Evaluating the Options

Now that we have simplified the given expression, we can evaluate each option to determine which one is equivalent.

Option A: $13\sqrt{10}$

This option is not equivalent to the simplified expression, as the coefficient is different.

Option B: $10\sqrt{10}$

This option is equivalent to the simplified expression, as the coefficient and the radicand are the same.

Option C: $18\sqrt{10}$

This option is not equivalent to the simplified expression, as the coefficient is different.

Option D: $7\sqrt{10}$

This option is not equivalent to the simplified expression, as the coefficient is different.

Conclusion

In conclusion, the correct answer is Option B: $10\sqrt{10}$, as it is equivalent to the simplified expression. Simplifying radical expressions is a crucial skill in mathematics, and this article has provided a step-by-step guide on how to simplify the given expression. By following these steps, you can simplify any radical expression and determine which option is equivalent.

Additional Tips and Resources

• To simplify a radical expression, first simplify each radical term by factoring out perfect squares.
• Use the distributive property to combine like terms.
• Check your work by plugging in values or using a calculator.
• Practice simplifying radical expressions to become more comfortable with the process.

Common Mistakes to Avoid

• Failing to simplify each radical term before combining them.
• Not using the distributive property to combine like terms.
• Not checking your work by plugging in values or using a calculator.
• Not practicing simplifying radical expressions to become more comfortable with the process.

Real-World Applications

Simplifying radical expressions has many real-world applications, including:

• Calculating distances and heights in geometry and trigonometry.
• Solving equations and inequalities in algebra and calculus.
• Working with electrical circuits and electronics.
• Designing and building structures, such as bridges and buildings.

Introduction

In our previous article, we explored the process of simplifying radical expressions, with a focus on the given expression: $5 \sqrt{10} + \sqrt{40} + \sqrt{90}$. We determined that the correct answer is Option B: $10\sqrt{10}$, as it is equivalent to the simplified expression. In this article, we will provide a Q&A guide to help you better understand and apply the concept of simplifying radical expressions.

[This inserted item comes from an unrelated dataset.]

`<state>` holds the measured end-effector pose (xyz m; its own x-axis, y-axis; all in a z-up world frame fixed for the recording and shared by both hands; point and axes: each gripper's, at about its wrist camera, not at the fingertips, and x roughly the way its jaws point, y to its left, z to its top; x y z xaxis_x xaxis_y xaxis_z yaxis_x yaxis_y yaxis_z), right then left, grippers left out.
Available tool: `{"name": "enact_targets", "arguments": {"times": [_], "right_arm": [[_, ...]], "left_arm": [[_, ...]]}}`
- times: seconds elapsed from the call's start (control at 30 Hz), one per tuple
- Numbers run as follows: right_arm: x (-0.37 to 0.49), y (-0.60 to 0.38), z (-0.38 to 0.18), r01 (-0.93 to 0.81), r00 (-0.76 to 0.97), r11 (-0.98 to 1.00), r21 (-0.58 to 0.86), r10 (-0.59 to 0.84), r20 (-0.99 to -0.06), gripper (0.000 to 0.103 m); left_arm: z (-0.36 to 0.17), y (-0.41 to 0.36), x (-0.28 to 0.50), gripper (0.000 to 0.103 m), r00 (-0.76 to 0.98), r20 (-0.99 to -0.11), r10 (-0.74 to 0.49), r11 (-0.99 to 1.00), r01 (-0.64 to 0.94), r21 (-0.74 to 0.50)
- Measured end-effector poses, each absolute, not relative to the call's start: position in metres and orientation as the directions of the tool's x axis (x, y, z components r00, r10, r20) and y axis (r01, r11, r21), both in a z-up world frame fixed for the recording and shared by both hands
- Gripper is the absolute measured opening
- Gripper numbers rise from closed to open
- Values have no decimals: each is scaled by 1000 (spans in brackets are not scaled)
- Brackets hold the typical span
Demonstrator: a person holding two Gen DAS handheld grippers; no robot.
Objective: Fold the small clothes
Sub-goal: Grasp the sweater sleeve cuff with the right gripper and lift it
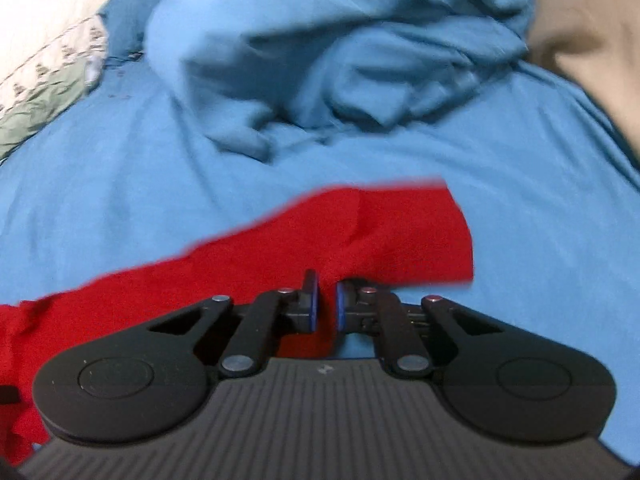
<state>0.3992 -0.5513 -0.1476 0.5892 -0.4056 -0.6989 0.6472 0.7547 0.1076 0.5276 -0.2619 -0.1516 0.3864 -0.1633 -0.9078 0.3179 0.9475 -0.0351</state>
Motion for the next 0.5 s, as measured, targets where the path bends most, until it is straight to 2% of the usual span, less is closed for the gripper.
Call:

Q: What is a radical expression?

A: A radical expression is a mathematical expression that contains a square root or other root. The square root of a number is a value that, when multiplied by itself, gives the original number.

Q: How do I simplify a radical expression?

A: To simplify a radical expression, first simplify each radical term by factoring out perfect squares. Use the distributive property to combine like terms. Check your work by plugging in values or using a calculator.

Q: What is a perfect square?

A: A perfect square is a number that can be expressed as the product of an integer and itself. For example, 4 is a perfect square because it can be expressed as 2 x 2.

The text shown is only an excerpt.